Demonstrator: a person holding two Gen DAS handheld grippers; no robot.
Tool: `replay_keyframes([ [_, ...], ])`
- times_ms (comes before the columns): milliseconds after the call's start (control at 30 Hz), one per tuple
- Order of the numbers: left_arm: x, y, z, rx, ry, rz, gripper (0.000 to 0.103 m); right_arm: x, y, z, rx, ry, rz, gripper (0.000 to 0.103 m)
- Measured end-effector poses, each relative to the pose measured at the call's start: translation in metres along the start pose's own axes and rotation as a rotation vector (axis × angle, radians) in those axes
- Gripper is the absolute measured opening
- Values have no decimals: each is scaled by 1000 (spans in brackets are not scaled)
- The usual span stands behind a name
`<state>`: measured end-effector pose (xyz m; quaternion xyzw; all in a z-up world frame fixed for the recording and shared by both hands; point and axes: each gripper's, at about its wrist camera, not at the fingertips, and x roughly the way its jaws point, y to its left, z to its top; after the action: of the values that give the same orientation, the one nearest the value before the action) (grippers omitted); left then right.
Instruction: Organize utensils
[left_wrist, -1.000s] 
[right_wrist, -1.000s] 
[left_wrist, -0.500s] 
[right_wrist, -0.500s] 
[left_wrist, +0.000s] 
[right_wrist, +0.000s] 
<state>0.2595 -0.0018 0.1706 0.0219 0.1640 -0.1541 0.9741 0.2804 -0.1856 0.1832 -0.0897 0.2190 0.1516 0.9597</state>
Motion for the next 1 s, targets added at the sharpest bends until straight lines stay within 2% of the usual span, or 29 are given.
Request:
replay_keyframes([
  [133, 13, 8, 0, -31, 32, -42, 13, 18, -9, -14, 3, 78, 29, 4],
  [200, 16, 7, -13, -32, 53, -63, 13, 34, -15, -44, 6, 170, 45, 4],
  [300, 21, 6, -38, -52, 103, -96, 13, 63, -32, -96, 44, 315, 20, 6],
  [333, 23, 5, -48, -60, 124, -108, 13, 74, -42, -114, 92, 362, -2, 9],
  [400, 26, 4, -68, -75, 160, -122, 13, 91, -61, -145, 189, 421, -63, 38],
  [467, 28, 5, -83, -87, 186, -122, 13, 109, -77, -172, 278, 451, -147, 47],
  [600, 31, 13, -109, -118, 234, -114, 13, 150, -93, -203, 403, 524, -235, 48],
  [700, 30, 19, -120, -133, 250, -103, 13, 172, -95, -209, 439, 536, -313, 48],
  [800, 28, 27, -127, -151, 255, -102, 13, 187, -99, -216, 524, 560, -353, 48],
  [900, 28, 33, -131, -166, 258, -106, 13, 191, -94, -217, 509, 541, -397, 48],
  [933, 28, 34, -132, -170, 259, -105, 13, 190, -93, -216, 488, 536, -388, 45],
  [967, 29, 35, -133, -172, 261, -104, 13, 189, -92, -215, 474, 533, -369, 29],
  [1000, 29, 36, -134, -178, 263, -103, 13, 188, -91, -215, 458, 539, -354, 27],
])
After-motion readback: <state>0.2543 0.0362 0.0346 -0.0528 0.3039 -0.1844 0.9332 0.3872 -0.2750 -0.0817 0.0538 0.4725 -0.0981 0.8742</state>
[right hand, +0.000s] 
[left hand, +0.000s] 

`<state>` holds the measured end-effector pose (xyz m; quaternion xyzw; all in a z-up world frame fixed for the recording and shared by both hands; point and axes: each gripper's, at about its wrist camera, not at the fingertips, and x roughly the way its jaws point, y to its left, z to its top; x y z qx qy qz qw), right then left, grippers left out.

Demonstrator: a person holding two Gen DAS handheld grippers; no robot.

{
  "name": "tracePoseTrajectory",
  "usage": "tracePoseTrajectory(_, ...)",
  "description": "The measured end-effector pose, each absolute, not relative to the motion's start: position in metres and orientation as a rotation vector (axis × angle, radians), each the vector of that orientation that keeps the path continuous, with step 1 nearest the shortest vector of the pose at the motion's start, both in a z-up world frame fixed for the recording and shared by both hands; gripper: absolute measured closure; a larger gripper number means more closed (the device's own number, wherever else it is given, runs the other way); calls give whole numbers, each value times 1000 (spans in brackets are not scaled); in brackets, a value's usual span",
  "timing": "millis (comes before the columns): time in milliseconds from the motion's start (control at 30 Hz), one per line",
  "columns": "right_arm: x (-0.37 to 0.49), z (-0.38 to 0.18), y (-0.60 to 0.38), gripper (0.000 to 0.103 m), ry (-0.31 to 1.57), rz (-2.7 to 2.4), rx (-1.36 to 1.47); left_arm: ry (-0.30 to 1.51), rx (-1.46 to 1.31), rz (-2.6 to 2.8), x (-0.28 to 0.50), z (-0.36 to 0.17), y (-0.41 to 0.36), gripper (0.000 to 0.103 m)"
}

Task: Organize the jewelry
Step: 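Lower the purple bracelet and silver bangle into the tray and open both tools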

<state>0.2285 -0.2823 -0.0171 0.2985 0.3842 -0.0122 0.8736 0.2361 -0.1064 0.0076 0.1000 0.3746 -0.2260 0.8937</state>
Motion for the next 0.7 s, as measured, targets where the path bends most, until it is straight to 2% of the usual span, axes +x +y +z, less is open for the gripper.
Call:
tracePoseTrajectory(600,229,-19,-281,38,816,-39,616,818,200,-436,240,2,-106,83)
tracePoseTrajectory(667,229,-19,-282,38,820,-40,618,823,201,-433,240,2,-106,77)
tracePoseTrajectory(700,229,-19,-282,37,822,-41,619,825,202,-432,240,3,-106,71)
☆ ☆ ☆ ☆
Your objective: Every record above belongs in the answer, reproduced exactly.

Exercise answer:
Demonstrator: a person holding two Gen DAS handheld grippers; no robot.
Tool: `replay_keyframes([ [_, ...], ])`
- times_ms (comes before the columns): milliseconds after the call's start (control at 30 Hz), one per tuple
- Order of the numbers: left_arm: x, y, z, rx, ry, rz, gripper (0.000 to 0.103 m); right_arm: x, y, z, rx, ry, rz, gripper (0.000 to 0.103 m)
- Measured end-effector poses, each relative to the pose measured at the call's start: translation in metres along the start pose's own axes and rotation as a rotation vector (axis × angle, radians) in those axes
- Gripper is the absolute measured opening
- Values have no decimals: each is scaled by 1000 (spans in brackets are not scaled)
- The usual span stands behind a name
`<state>`: measured end-effector pose (xyz m; quaternion xyzw; all in a z-up world frame fixed for the recording and shared by both hands; point and axes: each gripper's, at about its wrist camera, not at the fingertips, and x roughly the way its jaws point, y to its left, z to its top; after the action: of the values that give the same orientation, the one nearest the value before the action) (grippers omitted); left then right.
Instruction: Organize utensils
[left_wrist, -1.000s] 
[right_wrist, -1.000s] 
[left_wrist, -0.500s] 
[right_wrist, -0.500s] 
[left_wrist, +0.000s] 
[right_wrist, +0.000s] 
<state>0.2595 -0.0018 0.1706 0.0219 0.1640 -0.1541 0.9741 0.2804 -0.1856 0.1832 -0.0897 0.2190 0.1516 0.9597</state>
Motion for the next 1 s, targets added at the sharpest bends until straight lines stay within 2% of the usual span, or 29 are given.
Request:
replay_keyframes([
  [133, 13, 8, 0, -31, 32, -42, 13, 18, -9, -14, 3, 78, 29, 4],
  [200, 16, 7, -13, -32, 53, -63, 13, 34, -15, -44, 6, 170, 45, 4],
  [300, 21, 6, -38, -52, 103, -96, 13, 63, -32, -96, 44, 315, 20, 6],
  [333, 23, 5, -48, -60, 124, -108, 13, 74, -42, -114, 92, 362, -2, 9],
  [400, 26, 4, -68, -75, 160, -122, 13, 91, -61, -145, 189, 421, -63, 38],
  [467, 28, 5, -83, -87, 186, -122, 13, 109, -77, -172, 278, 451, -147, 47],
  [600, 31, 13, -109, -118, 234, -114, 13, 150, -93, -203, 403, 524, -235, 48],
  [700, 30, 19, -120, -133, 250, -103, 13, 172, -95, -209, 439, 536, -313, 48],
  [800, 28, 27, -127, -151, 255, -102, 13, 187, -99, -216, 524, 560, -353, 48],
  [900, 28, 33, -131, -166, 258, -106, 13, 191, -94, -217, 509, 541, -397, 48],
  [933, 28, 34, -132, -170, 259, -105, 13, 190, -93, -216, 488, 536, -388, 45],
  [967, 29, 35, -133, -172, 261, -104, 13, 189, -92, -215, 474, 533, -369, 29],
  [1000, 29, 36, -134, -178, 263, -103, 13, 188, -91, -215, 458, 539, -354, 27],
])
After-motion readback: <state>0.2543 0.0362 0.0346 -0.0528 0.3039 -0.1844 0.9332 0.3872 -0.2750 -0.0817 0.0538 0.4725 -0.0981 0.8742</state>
[right hand, +0.000s] 
[left hand, +0.000s] 

`<state>` holds the measured end-effector pose (xyz m; quaternion xyzw; all in a z-up world frame fixed for the recording and shared by both hands; point and axes: each gripper's, at about its wrist camera, not at the fingertips, and x roughly the way its jaws point, y to its left, z to its top; x y z qx qy qz qw), right then left, grippers left out.

Demonstrator: a person holding two Gen DAS handheld grippers; no robot.

{
  "name": "tracePoseTrajectory",
  "usage": "tracePoseTrajectory(_, ...)",
  "description": "The measured end-effector pose, each absolute, not relative to the motion's start: position in metres and orientation as a rotation vector (axis × angle, radians), each the vector of that orientation that keeps the path continuous, with step 1 nearest the shortest vector of the pose at the motion's start, both in a z-up world frame fixed for the recording and shared by both hands; gripper: absolute measured closure; a larger gripper number means more closed (the device's own number, wherever else it is given, runs the other way); calls give whole numbers, each value times 1000 (spans in brackets are not scaled); in brackets, a value's usual span",
  "timing": "millis (comes before the columns): time in milliseconds from the motion's start (control at 30 Hz), one per line",
  "columns": "right_arm: x (-0.37 to 0.49), z (-0.38 to 0.18), y (-0.60 to 0.38), gripper (0.000 to 0.103 m), ry (-0.31 to 1.57), rz (-2.7 to 2.4), rx (-1.36 to 1.47); left_arm: ry (-0.30 to 1.51), rx (-1.46 to 1.31), rz (-2.6 to 2.8), x (-0.28 to 0.50), z (-0.36 to 0.17), y (-0.41 to 0.36), gripper (0.000 to 0.103 m)"
}

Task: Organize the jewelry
Step: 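Lower the purple bracelet and silver bangle into the tray and open both tools
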
<state>0.2285 -0.2823 -0.0171 0.2985 0.3842 -0.0122 0.8736 0.2361 -0.1064 0.0076 0.1000 0.3746 -0.2260 0.8937</state>
Motion for the next 0.7 s, as measured, targets where the path bends most, until it is straight to 2% of the usual span, axes +x +y +z, less is open for the gripper.
Call:
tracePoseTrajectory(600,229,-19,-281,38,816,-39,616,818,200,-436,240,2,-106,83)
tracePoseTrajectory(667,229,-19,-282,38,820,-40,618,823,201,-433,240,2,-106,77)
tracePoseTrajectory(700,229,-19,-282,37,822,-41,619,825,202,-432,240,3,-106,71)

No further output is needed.